§ **REQUIRED ACTION**: Each record, in full, must be restated word for word.

§ **Stored data entries**:

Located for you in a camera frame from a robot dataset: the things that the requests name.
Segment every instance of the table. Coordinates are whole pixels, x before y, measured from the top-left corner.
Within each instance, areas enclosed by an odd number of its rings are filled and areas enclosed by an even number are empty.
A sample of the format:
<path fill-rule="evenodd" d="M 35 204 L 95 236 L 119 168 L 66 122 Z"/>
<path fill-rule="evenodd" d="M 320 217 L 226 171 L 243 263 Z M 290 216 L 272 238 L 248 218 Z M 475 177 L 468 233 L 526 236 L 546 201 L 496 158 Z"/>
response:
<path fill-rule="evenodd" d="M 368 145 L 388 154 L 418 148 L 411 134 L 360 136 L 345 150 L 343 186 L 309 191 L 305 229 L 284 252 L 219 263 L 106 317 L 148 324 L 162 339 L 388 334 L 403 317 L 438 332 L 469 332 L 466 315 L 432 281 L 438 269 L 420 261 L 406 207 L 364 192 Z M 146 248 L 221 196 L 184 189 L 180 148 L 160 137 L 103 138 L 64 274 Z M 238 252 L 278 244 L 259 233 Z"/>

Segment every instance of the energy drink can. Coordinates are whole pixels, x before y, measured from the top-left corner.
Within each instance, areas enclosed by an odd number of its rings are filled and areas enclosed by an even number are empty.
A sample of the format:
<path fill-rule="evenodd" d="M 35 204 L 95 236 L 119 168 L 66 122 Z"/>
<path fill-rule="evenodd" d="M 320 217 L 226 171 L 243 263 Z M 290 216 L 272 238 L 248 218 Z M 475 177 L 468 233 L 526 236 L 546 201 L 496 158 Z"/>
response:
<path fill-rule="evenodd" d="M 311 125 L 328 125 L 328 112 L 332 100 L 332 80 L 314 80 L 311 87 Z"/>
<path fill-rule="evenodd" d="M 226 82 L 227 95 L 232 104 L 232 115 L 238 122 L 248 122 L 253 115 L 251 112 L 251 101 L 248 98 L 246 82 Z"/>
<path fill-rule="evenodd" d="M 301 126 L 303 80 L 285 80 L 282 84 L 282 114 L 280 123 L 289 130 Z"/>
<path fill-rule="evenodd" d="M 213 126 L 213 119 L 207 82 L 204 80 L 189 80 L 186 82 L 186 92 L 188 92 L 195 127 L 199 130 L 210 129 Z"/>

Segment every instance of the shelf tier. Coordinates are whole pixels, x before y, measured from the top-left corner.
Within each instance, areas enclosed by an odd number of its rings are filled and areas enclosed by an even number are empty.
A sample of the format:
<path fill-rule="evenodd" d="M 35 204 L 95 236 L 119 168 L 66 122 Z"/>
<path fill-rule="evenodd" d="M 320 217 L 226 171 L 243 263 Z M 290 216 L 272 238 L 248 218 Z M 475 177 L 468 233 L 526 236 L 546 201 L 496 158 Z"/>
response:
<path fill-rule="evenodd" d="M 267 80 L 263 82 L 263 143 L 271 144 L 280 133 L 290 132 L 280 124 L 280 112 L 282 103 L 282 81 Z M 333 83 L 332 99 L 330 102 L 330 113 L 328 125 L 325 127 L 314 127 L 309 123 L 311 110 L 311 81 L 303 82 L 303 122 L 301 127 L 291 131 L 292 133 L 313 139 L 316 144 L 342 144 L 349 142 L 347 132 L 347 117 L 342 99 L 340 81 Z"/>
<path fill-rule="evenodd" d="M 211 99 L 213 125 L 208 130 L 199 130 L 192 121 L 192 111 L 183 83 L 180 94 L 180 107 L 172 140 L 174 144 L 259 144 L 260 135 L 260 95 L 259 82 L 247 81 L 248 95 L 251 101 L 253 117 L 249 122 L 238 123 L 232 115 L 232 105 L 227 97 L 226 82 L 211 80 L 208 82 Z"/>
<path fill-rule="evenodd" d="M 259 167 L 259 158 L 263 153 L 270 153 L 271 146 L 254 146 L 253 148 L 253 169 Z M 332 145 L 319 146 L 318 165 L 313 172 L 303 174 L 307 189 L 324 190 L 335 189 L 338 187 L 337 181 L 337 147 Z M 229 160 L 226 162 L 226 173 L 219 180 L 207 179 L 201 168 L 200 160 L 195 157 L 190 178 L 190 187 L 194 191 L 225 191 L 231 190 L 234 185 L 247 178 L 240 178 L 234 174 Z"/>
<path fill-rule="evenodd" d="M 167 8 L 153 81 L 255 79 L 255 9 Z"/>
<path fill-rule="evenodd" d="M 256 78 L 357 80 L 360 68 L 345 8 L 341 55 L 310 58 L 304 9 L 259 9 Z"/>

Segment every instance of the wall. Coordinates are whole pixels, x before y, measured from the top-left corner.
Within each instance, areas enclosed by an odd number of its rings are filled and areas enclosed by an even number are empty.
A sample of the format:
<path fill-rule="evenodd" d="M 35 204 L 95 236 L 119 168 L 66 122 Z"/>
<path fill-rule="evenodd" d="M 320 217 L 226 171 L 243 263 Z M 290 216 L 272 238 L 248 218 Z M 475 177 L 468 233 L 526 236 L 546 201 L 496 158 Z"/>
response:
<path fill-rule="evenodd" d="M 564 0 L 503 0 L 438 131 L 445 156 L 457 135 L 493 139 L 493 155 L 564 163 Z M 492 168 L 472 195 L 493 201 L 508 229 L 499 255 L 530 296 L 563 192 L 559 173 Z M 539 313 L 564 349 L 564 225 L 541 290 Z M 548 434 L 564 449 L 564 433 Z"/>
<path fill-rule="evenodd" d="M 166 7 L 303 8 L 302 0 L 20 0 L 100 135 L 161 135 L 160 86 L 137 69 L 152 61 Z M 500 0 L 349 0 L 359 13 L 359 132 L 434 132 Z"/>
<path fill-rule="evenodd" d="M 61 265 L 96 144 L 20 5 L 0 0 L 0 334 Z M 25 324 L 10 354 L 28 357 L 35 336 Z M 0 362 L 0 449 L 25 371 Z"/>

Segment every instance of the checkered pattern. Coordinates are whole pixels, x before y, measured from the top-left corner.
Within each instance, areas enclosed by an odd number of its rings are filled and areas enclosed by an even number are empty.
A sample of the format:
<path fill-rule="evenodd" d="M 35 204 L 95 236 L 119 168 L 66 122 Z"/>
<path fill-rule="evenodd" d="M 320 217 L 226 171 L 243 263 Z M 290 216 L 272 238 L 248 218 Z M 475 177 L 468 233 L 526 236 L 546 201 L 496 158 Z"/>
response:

§ **YOUR SOLUTION**:
Located for you in a camera frame from a robot dataset: the things that the requests name.
Segment every instance of the table. Coordinates are whole pixels, x before y, measured from the top-left corner.
Within each instance, areas enclosed by an odd number of its rings are filled and areas enclosed by an even number are empty.
A sample of the format:
<path fill-rule="evenodd" d="M 35 204 L 95 236 L 119 168 L 66 122 Z"/>
<path fill-rule="evenodd" d="M 320 217 L 226 171 L 243 263 Z M 290 216 L 272 238 L 248 218 Z M 475 177 L 468 233 L 526 236 L 546 201 L 496 158 Z"/>
response:
<path fill-rule="evenodd" d="M 368 145 L 388 154 L 418 148 L 411 134 L 360 136 L 345 150 L 343 186 L 309 191 L 305 229 L 284 252 L 219 263 L 106 317 L 148 324 L 162 339 L 388 334 L 403 317 L 438 332 L 469 332 L 466 315 L 432 281 L 438 269 L 420 261 L 406 207 L 364 192 Z M 146 248 L 221 196 L 184 189 L 180 148 L 160 137 L 103 138 L 64 274 Z M 238 252 L 278 244 L 259 233 Z"/>

Segment every instance of the energy drink can. Coordinates are whole pixels, x before y, measured from the top-left corner.
Within each instance, areas enclosed by an odd number of its rings are filled and areas enclosed by an even number are empty.
A sample of the format:
<path fill-rule="evenodd" d="M 35 204 L 95 236 L 119 168 L 66 122 Z"/>
<path fill-rule="evenodd" d="M 320 217 L 226 171 L 243 263 Z M 290 216 L 272 238 L 248 218 Z M 475 177 L 468 233 L 526 236 L 546 201 L 496 158 Z"/>
response:
<path fill-rule="evenodd" d="M 311 125 L 328 125 L 328 112 L 332 100 L 332 80 L 314 80 L 311 87 Z"/>
<path fill-rule="evenodd" d="M 226 82 L 227 95 L 232 104 L 232 115 L 238 122 L 248 122 L 253 115 L 251 112 L 251 101 L 248 98 L 246 82 Z"/>
<path fill-rule="evenodd" d="M 301 126 L 303 80 L 285 80 L 282 84 L 282 114 L 280 123 L 289 130 Z"/>
<path fill-rule="evenodd" d="M 213 126 L 213 119 L 207 82 L 204 80 L 189 80 L 186 82 L 186 92 L 188 92 L 195 127 L 199 130 L 210 129 Z"/>

Segment every instance of the shelf tier. Coordinates are whole pixels, x before y, measured from the top-left corner.
Within each instance, areas enclosed by an odd number of its rings are filled and areas enclosed by an even number are empty.
A sample of the format:
<path fill-rule="evenodd" d="M 35 204 L 95 236 L 119 168 L 66 122 Z"/>
<path fill-rule="evenodd" d="M 320 217 L 226 171 L 243 263 Z M 290 216 L 272 238 L 248 218 Z M 475 177 L 468 233 L 526 236 L 546 201 L 496 158 Z"/>
response:
<path fill-rule="evenodd" d="M 267 80 L 263 82 L 263 143 L 271 144 L 280 133 L 290 132 L 280 124 L 280 112 L 282 103 L 282 81 Z M 333 83 L 332 99 L 330 102 L 330 113 L 328 125 L 325 127 L 314 127 L 309 123 L 311 110 L 311 81 L 303 82 L 303 122 L 301 127 L 291 131 L 292 133 L 313 139 L 316 144 L 342 144 L 349 142 L 347 132 L 347 117 L 342 99 L 340 81 Z"/>
<path fill-rule="evenodd" d="M 211 99 L 213 125 L 208 130 L 199 130 L 192 121 L 192 111 L 183 83 L 180 94 L 180 107 L 172 140 L 174 144 L 259 144 L 260 135 L 260 95 L 259 82 L 247 81 L 248 95 L 251 101 L 253 117 L 249 122 L 238 123 L 232 115 L 232 105 L 227 97 L 226 82 L 211 80 L 208 82 Z"/>
<path fill-rule="evenodd" d="M 259 167 L 259 158 L 263 153 L 270 153 L 271 146 L 254 146 L 253 148 L 253 169 Z M 332 145 L 319 146 L 318 165 L 313 172 L 303 174 L 307 189 L 324 190 L 335 189 L 338 187 L 337 181 L 337 147 Z M 229 160 L 226 162 L 226 173 L 219 180 L 207 179 L 201 168 L 200 160 L 195 157 L 190 178 L 190 187 L 194 191 L 225 191 L 231 190 L 234 185 L 247 178 L 240 178 L 234 174 Z"/>
<path fill-rule="evenodd" d="M 167 8 L 153 81 L 255 79 L 255 9 Z"/>
<path fill-rule="evenodd" d="M 256 78 L 357 80 L 360 68 L 345 8 L 341 55 L 310 58 L 304 9 L 259 9 Z"/>

Segment every instance of the wall. Coordinates are whole pixels, x before y, measured from the top-left corner.
Within each instance, areas enclosed by an odd number of its rings are filled and areas enclosed by an even number are empty.
A sample of the format:
<path fill-rule="evenodd" d="M 35 204 L 95 236 L 119 168 L 66 122 Z"/>
<path fill-rule="evenodd" d="M 320 217 L 226 171 L 243 263 Z M 290 216 L 272 238 L 248 218 Z M 475 177 L 468 233 L 526 236 L 546 201 L 496 158 Z"/>
response:
<path fill-rule="evenodd" d="M 564 0 L 503 0 L 438 131 L 445 156 L 457 135 L 493 139 L 493 155 L 564 163 Z M 492 168 L 472 195 L 493 201 L 508 229 L 499 255 L 530 296 L 563 192 L 559 173 Z M 539 313 L 564 349 L 564 225 L 541 290 Z M 548 434 L 564 449 L 564 433 Z"/>
<path fill-rule="evenodd" d="M 166 7 L 303 8 L 302 0 L 20 0 L 100 135 L 161 135 L 160 86 L 137 69 L 152 61 Z M 500 0 L 349 0 L 359 13 L 359 132 L 434 132 Z"/>
<path fill-rule="evenodd" d="M 61 265 L 96 144 L 20 5 L 0 0 L 0 334 Z M 25 324 L 10 354 L 28 357 L 35 336 Z M 0 362 L 0 449 L 25 371 Z"/>

Segment every instance of the checkered pattern. Coordinates are whole pixels, x before y, measured from the top-left corner.
Within each instance, areas enclosed by an odd number of its rings are filled and areas enclosed by an even number are empty.
A sample of the format:
<path fill-rule="evenodd" d="M 35 204 L 95 236 L 119 168 L 66 122 Z"/>
<path fill-rule="evenodd" d="M 320 217 L 226 171 L 243 263 Z M 290 216 L 272 238 L 248 218 Z M 475 177 L 468 233 L 526 236 L 546 201 L 496 158 Z"/>
response:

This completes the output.